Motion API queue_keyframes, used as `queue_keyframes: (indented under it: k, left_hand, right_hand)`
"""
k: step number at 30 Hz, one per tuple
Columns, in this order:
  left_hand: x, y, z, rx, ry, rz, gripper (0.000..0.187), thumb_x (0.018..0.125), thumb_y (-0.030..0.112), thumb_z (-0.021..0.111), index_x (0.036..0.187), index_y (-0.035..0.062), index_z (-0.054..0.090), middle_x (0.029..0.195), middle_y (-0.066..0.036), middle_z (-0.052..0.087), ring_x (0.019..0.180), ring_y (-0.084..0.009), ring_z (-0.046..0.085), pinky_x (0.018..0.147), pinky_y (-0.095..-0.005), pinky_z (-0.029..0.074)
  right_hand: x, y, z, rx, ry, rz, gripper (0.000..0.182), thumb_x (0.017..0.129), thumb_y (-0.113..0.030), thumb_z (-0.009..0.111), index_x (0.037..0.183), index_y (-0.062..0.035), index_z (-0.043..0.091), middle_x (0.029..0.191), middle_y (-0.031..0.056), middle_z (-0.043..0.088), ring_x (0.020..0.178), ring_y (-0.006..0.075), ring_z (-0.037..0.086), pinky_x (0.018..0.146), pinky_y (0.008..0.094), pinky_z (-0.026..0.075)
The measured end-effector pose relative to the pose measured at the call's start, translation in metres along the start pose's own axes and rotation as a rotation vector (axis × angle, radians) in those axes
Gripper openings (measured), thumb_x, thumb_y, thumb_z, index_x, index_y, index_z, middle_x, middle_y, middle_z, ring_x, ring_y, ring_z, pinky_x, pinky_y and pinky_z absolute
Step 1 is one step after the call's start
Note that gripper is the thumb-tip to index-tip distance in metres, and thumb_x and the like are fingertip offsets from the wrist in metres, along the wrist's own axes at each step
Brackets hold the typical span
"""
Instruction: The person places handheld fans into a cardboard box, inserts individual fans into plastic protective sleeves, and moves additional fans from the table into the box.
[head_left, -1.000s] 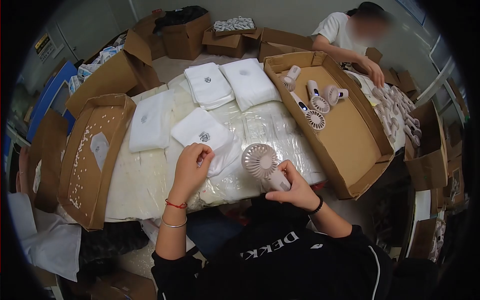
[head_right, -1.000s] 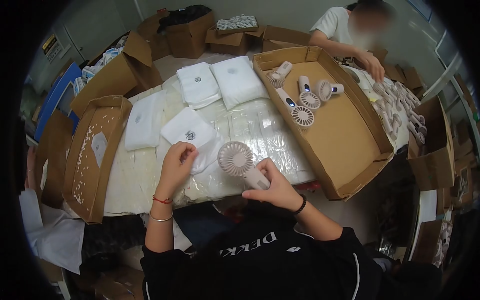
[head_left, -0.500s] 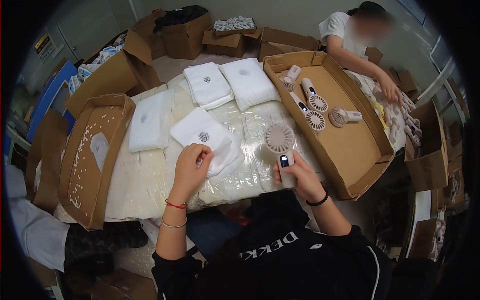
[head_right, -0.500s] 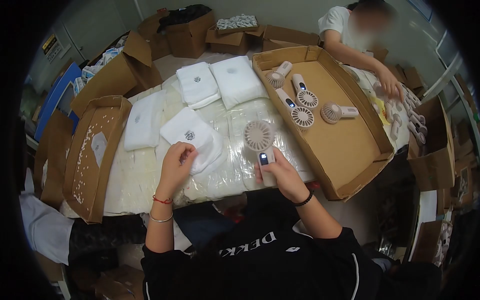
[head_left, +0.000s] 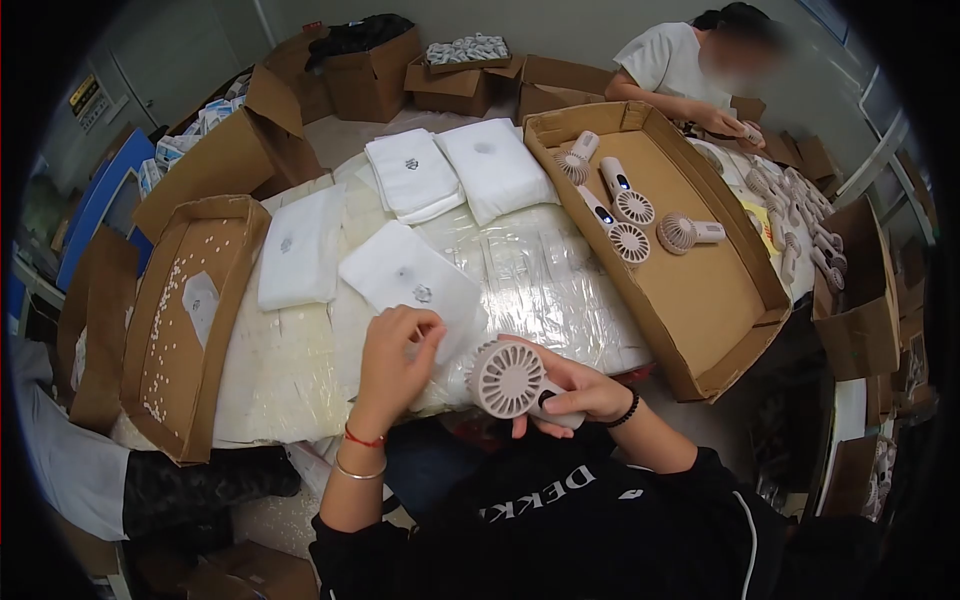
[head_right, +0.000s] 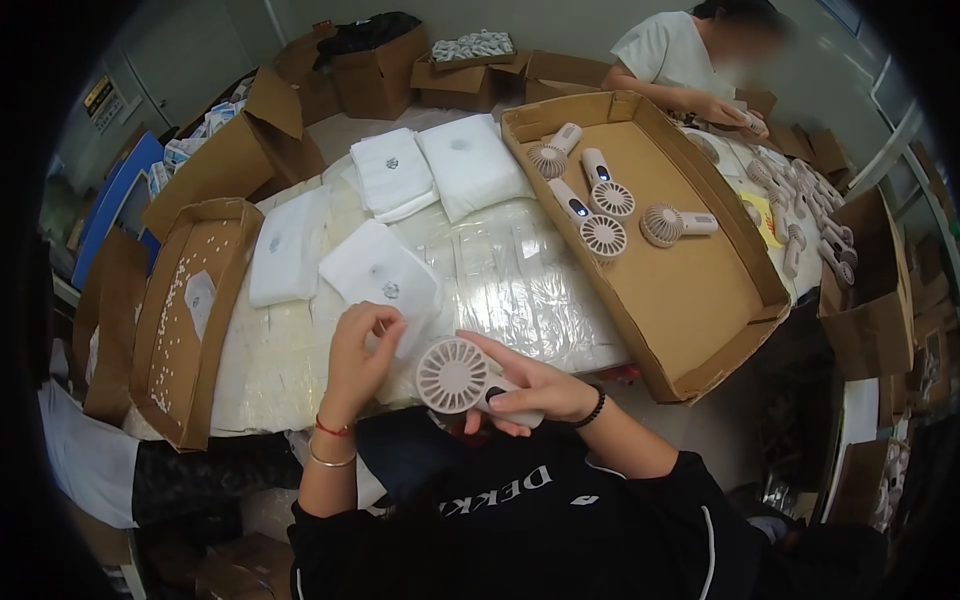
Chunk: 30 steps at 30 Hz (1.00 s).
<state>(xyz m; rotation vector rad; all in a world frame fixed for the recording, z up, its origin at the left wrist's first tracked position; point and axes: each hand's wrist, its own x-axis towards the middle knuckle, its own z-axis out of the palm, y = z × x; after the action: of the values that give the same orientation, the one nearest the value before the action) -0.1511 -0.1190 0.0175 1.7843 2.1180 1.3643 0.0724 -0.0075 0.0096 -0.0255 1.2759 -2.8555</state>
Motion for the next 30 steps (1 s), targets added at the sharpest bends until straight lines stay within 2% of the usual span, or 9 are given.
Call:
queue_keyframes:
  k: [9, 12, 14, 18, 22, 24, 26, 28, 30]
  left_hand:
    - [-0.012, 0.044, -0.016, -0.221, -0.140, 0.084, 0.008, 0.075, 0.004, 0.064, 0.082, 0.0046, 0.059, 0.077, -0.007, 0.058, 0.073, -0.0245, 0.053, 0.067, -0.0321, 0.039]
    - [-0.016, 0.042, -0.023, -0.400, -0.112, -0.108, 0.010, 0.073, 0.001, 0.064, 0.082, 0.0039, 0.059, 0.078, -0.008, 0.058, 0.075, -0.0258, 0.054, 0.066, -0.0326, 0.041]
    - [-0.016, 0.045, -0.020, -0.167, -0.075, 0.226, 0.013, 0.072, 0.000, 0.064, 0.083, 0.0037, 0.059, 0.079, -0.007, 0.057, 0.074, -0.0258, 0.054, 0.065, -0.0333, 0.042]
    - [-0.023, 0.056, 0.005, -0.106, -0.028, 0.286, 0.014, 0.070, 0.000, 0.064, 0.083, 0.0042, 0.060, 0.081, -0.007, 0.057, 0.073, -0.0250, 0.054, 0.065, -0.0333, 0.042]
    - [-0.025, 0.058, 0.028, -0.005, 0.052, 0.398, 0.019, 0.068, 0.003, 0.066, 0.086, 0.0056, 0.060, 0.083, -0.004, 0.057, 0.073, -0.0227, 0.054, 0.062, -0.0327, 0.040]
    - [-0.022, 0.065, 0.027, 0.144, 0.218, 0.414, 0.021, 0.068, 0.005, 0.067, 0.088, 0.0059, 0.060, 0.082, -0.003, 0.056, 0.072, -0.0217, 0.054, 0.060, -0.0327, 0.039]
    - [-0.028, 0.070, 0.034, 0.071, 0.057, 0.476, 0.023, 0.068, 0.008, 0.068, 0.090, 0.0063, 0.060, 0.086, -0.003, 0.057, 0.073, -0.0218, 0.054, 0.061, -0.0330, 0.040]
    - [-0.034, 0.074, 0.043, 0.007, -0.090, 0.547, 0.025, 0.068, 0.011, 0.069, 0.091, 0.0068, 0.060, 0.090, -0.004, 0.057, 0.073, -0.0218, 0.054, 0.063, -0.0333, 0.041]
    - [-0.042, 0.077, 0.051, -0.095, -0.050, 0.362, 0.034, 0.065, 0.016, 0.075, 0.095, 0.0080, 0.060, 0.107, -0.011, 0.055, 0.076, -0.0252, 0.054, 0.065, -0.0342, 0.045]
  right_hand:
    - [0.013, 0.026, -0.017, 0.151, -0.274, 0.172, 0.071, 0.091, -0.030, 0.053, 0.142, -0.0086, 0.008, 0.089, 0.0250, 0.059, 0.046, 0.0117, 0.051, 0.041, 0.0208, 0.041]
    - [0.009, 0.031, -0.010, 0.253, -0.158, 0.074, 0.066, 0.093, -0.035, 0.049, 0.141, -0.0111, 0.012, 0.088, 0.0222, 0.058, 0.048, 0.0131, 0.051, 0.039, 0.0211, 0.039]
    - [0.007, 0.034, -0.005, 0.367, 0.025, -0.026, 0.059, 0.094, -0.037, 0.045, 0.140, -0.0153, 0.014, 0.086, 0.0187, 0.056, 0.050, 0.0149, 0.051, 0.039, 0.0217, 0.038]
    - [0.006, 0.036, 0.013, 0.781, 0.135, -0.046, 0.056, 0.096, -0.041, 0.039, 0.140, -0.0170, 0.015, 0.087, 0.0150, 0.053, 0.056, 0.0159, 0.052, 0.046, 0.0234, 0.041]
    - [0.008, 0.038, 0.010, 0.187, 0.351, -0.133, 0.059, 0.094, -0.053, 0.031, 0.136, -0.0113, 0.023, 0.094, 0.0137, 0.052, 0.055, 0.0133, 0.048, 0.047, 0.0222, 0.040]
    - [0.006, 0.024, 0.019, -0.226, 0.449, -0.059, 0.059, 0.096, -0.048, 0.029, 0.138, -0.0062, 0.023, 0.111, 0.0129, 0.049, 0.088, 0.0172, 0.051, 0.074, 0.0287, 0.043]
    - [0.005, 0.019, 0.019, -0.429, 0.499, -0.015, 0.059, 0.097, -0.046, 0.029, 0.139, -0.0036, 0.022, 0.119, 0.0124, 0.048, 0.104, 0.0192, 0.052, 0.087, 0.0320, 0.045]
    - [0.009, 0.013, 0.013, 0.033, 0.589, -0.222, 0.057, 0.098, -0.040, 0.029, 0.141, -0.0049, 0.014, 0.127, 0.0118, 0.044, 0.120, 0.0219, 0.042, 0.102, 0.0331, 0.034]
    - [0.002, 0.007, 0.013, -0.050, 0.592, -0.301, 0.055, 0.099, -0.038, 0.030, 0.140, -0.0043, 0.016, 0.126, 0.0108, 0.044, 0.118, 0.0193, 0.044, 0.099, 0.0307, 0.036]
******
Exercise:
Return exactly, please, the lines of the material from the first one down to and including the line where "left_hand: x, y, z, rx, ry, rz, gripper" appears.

Written solution:
Motion API queue_keyframes, used as `queue_keyframes: (indented under it: k, left_hand, right_hand)`
"""
k: step number at 30 Hz, one per tuple
Columns, in this order:
  left_hand: x, y, z, rx, ry, rz, gripper (0.000..0.187), thumb_x (0.018..0.125), thumb_y (-0.030..0.112), thumb_z (-0.021..0.111), index_x (0.036..0.187), index_y (-0.035..0.062), index_z (-0.054..0.090), middle_x (0.029..0.195), middle_y (-0.066..0.036), middle_z (-0.052..0.087), ring_x (0.019..0.180), ring_y (-0.084..0.009), ring_z (-0.046..0.085), pinky_x (0.018..0.147), pinky_y (-0.095..-0.005), pinky_z (-0.029..0.074)

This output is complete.